# Bocote Jr. Gent



## keepanionme (Dec 1, 2015)

This will most likely be the last time I work with this wood. Since working with 2 pen blanks of Bocote, I've been horribly itchy. I've narrowed it down to working with these pieces as they were spread out over the course of a few days. It's a shame because I love the way the wood looks. I still have two 1" x 1" x 12 sticks of it left. It's tempting to use it, but the horrid reminders of that itching has deterred me so far.

Anyways, here is the probable last thing I make from Bocote.
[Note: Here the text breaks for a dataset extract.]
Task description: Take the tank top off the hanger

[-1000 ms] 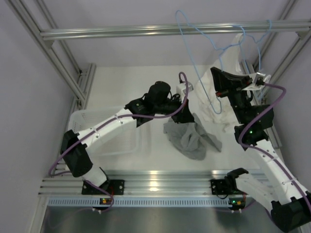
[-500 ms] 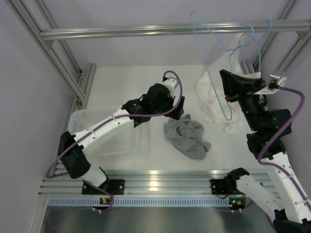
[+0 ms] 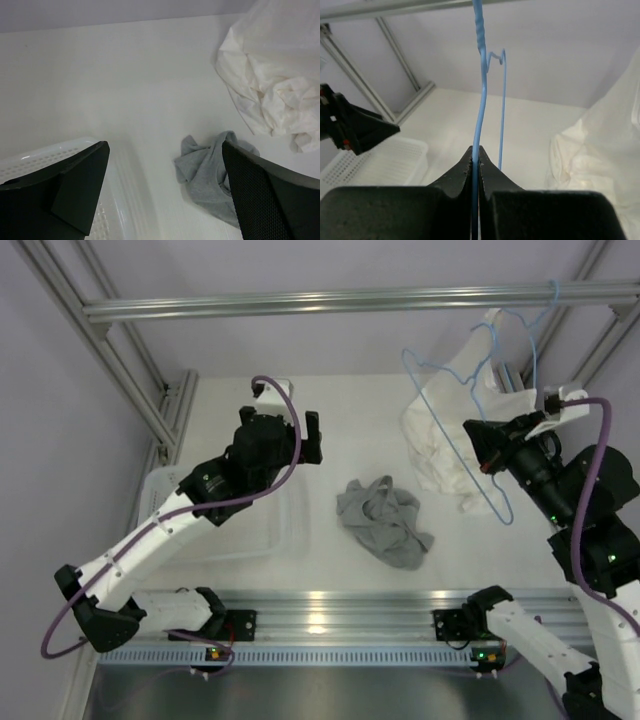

Reactions: Like 5 | EyeCandy! 4


----------



## Sprung (Dec 1, 2015)

Very nice! I like working with Bocote, from the few times I've worked with it, and it is a good looking wood. I had a larger piece that I wanted to make into a tool handle. Tapped the drive center in a little too hard and split the whole thing...

Reactions: Thank You! 1


----------



## bamafatboy (Dec 1, 2015)

Very nice pen, I like turning bocote myself.

Reactions: Thank You! 1


----------



## Jim Beam (Dec 1, 2015)

Great finish! I love bocote.

Reactions: Thank You! 1


----------



## ironman123 (Dec 1, 2015)

Very nice.

Reactions: Thank You! 1


----------



## Sidecar (Dec 1, 2015)

Rub baby powder on ya before work'n it
Should keep ya from itch'n.......

Reactions: Thank You! 1


----------



## keepanionme (Dec 2, 2015)

Sidecar said:


> Rub baby powder on ya before work'n it
> Should keep ya from itch'n.......



I'd try this if that itching wasn't so bad. I don't believe I've ever had anything as intense as that. I appreciate your input. I'll have to do that with cocobolo, I'd hate to get an allergy to that!

Reactions: Agree 1


----------



## rdabpenman (Dec 2, 2015)

Nicely done.

Les

Reactions: Thank You! 1


----------